• **Problem to work on**
Every line of the material is to be duplicated precisely.

=-=-=-=-=

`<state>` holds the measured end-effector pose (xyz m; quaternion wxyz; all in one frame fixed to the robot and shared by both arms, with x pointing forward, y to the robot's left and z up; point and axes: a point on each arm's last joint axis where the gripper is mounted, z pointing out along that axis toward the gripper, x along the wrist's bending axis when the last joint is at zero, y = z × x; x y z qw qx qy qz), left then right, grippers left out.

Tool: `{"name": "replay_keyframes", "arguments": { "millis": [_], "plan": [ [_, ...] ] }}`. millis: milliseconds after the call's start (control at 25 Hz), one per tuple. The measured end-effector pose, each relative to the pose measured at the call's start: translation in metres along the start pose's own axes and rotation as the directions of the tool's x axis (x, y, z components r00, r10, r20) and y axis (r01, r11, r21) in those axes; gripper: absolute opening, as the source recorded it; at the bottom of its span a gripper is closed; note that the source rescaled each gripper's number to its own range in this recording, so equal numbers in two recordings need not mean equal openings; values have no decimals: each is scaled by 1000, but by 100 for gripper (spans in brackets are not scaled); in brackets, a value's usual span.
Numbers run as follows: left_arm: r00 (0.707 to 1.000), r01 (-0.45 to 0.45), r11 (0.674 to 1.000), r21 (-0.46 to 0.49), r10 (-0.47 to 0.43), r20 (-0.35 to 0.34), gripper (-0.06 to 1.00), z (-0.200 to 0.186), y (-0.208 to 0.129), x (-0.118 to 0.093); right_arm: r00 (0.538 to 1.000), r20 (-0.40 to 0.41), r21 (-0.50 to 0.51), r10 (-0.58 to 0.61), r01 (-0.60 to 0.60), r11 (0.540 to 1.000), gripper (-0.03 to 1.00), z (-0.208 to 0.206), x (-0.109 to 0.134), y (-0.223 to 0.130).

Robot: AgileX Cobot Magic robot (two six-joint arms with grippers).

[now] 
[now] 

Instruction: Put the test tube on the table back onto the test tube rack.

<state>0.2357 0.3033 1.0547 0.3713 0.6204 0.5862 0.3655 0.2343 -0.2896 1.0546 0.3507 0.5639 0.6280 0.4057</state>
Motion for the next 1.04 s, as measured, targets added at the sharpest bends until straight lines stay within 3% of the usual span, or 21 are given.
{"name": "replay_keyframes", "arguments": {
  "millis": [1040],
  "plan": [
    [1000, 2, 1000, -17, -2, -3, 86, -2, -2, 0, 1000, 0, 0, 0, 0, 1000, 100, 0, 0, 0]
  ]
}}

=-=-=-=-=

• **Solution to the exercise**
`<state>` holds the measured end-effector pose (xyz m; quaternion wxyz; all in one frame fixed to the robot and shared by both arms, with x pointing forward, y to the robot's left and z up; point and axes: a point on each arm's last joint axis where the gripper is mounted, z pointing out along that axis toward the gripper, x along the wrist's bending axis when the last joint is at zero, y = z × x; x y z qw qx qy qz), left then right, grippers left out.

Tool: `{"name": "replay_keyframes", "arguments": { "millis": [_], "plan": [ [_, ...] ] }}`. millis: milliseconds after the call's start (control at 25 Hz), one per tuple. The measured end-effector pose, each relative to the pose measured at the call's start: translation in metres along the start pose's own axes and rotation as the directions of the tool's x axis (x, y, z components r00, r10, r20) and y axis (r01, r11, r21) in those axes; gripper: absolute opening, as the source recorded it; at the bottom of its span a gripper is closed; note that the source rescaled each gripper's number to its own range in this recording, so equal numbers in two recordings need not mean equal openings; values have no decimals: each is scaled by 1000, but by 100 for gripper (spans in brackets are not scaled); in brackets, a value's usual span.
Numbers run as follows: left_arm: r00 (0.707 to 1.000), r01 (-0.45 to 0.45), r11 (0.674 to 1.000), r21 (-0.46 to 0.49), r10 (-0.47 to 0.43), r20 (-0.35 to 0.34), gripper (-0.06 to 1.00), z (-0.200 to 0.186), y (-0.208 to 0.129), x (-0.118 to 0.093); right_arm: r00 (0.538 to 1.000), r20 (-0.40 to 0.41), r21 (-0.50 to 0.51), r10 (-0.58 to 0.61), r01 (-0.60 to 0.60), r11 (0.540 to 1.000), gripper (-0.03 to 1.00), z (-0.208 to 0.206), x (-0.109 to 0.134), y (-0.223 to 0.130).

Robot: AgileX Cobot Magic robot (two six-joint arms with grippers).

[now] 
[now] 

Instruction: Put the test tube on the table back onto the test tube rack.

<state>0.2357 0.3033 1.0547 0.3713 0.6204 0.5862 0.3655 0.2343 -0.2896 1.0546 0.3507 0.5639 0.6280 0.4057</state>
Motion for the next 1.04 s, as measured, targets added at the sharpest bends until straight lines stay within 3% of the usual span, or 21 are given.
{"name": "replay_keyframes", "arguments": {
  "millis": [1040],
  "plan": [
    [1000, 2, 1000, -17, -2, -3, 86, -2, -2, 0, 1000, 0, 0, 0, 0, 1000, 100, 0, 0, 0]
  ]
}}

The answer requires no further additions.